How a service lands on a node

  1. CI builds + pushes image: ghcr.io/hecate-services/hecate-X:0.3.2 and :latest.
  2. Operator commits the Quadlet + env file to hecate-gitops:
    gitops/by-node/beam00/hecate-rag.container
    gitops/by-node/beam00/hecate-rag.env
  3. hecate-gitops reconciler on beam00 watches its node-bound dir, symlinks the .container into /etc/containers/systemd/.
  4. systemd (system-wide) generates a unit from the Quadlet, starts it.
  5. Podman pulls :latest, attaches the volumes, starts the container. AutoUpdate=registry re-pulls on the next sweep when :latest advances.
  6. Service boots, mounts its realm-signed cert, attaches to macula-station via the station socket, advertises capabilities onto the mesh, answers /health.

Provisioning the service-principal cert (v1)

Before step 2 above, the realm has to mint the credential. v1 is a small admin script run from a realm-steward's box:

hecate-realm-admin services provision \
    --service hecate-rag \
    --node    beam00 \
    --scope   "publish_summary,answer_query" \
    --ttl     365d \
    --out     ./out/hecate-rag-beam00-cert.pem

The cert is then copied (or committed in encrypted form) into gitops/secrets/by-node/beam00/hecate-rag/service-cert.pem and the reconciler places it under /etc/hecate/secrets/hecate-rag/.

v2 wires this into a realm HTTP endpoint and a gitops-trigger so the human step disappears.

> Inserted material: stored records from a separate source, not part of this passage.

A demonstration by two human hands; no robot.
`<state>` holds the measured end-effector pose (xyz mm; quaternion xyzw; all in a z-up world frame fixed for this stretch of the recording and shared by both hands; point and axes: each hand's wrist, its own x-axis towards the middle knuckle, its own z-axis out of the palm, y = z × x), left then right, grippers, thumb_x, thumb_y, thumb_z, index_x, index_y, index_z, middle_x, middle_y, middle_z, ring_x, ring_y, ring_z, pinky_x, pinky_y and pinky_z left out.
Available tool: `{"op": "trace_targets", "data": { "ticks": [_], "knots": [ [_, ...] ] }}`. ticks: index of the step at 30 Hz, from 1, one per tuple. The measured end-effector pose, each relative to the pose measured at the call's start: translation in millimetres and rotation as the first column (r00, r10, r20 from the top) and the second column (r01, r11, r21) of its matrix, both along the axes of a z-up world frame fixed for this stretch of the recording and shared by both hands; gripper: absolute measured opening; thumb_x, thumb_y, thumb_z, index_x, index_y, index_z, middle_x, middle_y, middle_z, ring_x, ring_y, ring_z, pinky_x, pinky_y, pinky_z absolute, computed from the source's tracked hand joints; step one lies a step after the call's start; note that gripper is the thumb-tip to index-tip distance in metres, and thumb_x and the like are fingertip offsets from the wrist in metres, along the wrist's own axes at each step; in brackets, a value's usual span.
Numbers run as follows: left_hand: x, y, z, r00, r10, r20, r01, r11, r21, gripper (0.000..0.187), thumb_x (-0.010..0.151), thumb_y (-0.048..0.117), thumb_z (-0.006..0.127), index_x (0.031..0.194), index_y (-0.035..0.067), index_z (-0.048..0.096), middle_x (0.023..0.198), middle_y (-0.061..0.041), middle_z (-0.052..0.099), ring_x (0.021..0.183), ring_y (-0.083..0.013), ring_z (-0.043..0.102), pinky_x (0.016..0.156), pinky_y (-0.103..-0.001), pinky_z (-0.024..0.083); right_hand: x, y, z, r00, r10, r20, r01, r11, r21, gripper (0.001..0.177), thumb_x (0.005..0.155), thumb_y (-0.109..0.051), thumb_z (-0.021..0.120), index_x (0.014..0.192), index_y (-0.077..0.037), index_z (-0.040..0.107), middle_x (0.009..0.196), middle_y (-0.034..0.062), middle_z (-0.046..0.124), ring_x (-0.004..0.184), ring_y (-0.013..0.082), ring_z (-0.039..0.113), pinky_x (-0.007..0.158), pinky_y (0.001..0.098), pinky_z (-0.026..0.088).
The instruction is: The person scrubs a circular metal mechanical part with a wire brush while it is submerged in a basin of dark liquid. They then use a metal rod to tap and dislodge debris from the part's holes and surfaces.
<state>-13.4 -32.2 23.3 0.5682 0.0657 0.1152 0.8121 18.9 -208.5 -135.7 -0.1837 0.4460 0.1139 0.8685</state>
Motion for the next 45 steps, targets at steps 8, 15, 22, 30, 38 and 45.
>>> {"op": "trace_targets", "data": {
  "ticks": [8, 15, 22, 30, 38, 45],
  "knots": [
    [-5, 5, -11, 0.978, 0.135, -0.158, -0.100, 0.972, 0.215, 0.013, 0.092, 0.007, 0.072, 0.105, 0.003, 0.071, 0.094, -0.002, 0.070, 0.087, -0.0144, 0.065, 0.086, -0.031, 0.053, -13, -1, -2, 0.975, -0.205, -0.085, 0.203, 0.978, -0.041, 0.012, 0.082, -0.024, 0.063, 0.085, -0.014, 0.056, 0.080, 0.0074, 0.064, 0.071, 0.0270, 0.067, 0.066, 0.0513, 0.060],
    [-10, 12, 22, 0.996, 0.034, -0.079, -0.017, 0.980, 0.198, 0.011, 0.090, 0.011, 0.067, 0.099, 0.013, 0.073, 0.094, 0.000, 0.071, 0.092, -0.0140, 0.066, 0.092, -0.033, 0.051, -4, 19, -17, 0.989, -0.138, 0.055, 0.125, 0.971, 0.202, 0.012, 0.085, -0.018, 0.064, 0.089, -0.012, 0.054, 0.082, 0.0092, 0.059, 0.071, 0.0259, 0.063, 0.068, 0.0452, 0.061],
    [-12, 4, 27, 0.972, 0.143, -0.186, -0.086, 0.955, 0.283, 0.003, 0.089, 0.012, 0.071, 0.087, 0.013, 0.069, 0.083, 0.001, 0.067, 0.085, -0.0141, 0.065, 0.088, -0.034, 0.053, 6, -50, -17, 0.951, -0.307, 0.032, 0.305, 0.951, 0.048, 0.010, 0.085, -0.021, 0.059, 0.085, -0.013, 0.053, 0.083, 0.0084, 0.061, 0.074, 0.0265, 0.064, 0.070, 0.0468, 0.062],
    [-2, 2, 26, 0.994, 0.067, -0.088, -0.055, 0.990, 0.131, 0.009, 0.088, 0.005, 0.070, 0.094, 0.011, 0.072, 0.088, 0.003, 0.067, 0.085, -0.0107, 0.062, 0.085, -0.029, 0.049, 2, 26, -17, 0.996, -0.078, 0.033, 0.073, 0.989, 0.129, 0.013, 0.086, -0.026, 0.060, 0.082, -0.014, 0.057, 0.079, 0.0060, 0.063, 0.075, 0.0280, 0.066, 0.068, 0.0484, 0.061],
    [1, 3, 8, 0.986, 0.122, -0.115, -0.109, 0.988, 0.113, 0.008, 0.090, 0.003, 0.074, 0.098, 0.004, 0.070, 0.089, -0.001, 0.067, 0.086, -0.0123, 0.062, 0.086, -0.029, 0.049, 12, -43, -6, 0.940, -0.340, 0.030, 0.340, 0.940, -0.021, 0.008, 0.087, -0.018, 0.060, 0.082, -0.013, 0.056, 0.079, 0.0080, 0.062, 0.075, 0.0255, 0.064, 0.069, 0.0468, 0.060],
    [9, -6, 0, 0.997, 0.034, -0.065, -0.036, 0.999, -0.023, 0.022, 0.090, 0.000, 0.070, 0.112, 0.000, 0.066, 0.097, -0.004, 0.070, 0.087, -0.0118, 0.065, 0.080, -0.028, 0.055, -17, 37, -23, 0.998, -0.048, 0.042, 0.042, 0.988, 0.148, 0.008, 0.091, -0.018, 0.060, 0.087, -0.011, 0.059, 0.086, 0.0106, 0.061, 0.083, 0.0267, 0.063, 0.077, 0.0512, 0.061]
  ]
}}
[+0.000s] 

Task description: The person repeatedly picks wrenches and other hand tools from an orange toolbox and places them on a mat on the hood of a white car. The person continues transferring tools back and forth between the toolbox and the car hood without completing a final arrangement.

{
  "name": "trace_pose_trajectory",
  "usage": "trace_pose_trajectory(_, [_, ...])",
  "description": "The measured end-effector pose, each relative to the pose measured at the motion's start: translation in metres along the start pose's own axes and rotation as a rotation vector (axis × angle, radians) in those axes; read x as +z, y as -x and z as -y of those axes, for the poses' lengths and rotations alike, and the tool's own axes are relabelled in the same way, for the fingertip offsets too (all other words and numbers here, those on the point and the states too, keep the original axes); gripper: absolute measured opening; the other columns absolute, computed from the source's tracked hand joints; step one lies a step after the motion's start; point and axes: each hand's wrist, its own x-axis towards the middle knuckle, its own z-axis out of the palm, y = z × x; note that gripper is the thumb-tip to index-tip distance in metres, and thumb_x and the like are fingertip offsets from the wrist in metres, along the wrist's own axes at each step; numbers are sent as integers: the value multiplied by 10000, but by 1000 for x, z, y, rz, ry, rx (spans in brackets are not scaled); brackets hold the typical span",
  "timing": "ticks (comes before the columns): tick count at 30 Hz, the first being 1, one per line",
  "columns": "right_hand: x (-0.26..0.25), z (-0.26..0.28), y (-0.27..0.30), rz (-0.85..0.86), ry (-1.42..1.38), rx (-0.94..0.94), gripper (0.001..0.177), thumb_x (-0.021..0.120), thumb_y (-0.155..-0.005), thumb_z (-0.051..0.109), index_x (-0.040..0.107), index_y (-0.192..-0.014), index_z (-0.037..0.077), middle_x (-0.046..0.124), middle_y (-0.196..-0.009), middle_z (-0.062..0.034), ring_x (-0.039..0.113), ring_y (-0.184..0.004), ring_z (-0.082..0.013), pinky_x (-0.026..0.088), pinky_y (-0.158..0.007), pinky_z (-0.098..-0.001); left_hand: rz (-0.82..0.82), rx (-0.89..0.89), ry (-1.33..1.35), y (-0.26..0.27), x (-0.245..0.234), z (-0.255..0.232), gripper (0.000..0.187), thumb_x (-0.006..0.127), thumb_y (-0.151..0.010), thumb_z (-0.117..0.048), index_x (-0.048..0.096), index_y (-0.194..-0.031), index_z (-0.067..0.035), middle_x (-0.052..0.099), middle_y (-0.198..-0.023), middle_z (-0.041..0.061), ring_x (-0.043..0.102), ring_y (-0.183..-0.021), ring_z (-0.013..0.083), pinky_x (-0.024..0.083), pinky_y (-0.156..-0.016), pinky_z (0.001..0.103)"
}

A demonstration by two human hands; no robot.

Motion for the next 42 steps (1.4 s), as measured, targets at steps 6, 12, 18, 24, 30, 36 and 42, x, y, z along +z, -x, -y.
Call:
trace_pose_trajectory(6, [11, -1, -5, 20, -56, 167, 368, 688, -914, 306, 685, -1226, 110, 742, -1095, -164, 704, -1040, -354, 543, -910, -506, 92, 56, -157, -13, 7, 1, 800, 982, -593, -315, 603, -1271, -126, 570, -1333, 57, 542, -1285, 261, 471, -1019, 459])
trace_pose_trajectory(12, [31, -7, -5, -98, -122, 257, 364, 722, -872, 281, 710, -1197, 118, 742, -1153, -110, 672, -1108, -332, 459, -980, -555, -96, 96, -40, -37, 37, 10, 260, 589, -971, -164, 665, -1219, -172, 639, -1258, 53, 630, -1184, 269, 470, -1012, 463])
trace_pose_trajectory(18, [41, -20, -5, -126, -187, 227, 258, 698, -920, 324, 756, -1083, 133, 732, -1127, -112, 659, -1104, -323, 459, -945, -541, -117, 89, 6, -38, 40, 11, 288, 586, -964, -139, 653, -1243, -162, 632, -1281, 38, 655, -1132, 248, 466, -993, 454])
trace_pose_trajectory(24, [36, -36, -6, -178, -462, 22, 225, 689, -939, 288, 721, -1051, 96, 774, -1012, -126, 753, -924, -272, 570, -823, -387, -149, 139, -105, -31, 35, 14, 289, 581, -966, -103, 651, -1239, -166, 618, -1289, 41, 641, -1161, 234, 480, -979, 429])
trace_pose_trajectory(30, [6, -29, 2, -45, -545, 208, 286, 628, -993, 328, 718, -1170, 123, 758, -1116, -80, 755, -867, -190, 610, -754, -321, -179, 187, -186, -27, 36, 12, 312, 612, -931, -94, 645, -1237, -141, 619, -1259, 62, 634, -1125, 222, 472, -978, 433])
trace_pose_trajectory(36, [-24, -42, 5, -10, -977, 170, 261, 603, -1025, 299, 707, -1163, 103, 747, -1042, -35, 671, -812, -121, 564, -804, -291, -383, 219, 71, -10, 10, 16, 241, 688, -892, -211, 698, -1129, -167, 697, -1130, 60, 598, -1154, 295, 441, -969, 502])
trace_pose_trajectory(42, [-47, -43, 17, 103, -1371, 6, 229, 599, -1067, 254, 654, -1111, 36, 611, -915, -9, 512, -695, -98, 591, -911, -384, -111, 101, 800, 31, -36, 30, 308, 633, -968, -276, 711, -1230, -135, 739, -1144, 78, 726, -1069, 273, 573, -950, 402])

See identity_model.md.

Quadlet template

See templates/quadlet.container.tmpl. Highlights:

  • Image=ghcr.io/hecate-services/{{service_name}}:latest
  • AutoUpdate=registry
  • After=macula-station.service + Requires=macula-station.service
  • Mounts /etc/hecate/secrets/<service>:/etc/hecate/secrets:ro
  • Mounts /bulk0/hecate/<service>:/var/lib/<service>:rw
  • Mounts /run/macula:/run/macula (station socket)
  • PublishPort=127.0.0.1:8470:8470 (health endpoint, loopback only)
  • User=hecate / Group=hecate (dedicated service user, never root)
  • WantedBy=multi-user.target (system instance, not --user)

Network

Services do not open externally-routable ports. They reach the local macula-station over its Unix socket; all cross-service and cross-node traffic flows through the station.

Health endpoint is exposed on 127.0.0.1:8470 only — for podman's HEALTHCHECK and local debugging on the host. Not reachable from outside the box.

Rollback

AutoUpdate=registry always pulls :latest. Pin to a specific semver by editing the Quadlet's Image= to :0.3.2 and committing to hecate-gitops. Reconciler picks it up on the next sweep.

Multi-arch

CI today builds linux/amd64 only. Beam cluster is x86_64. Add linux/arm64 to the matrix when the first arm64 service node joins.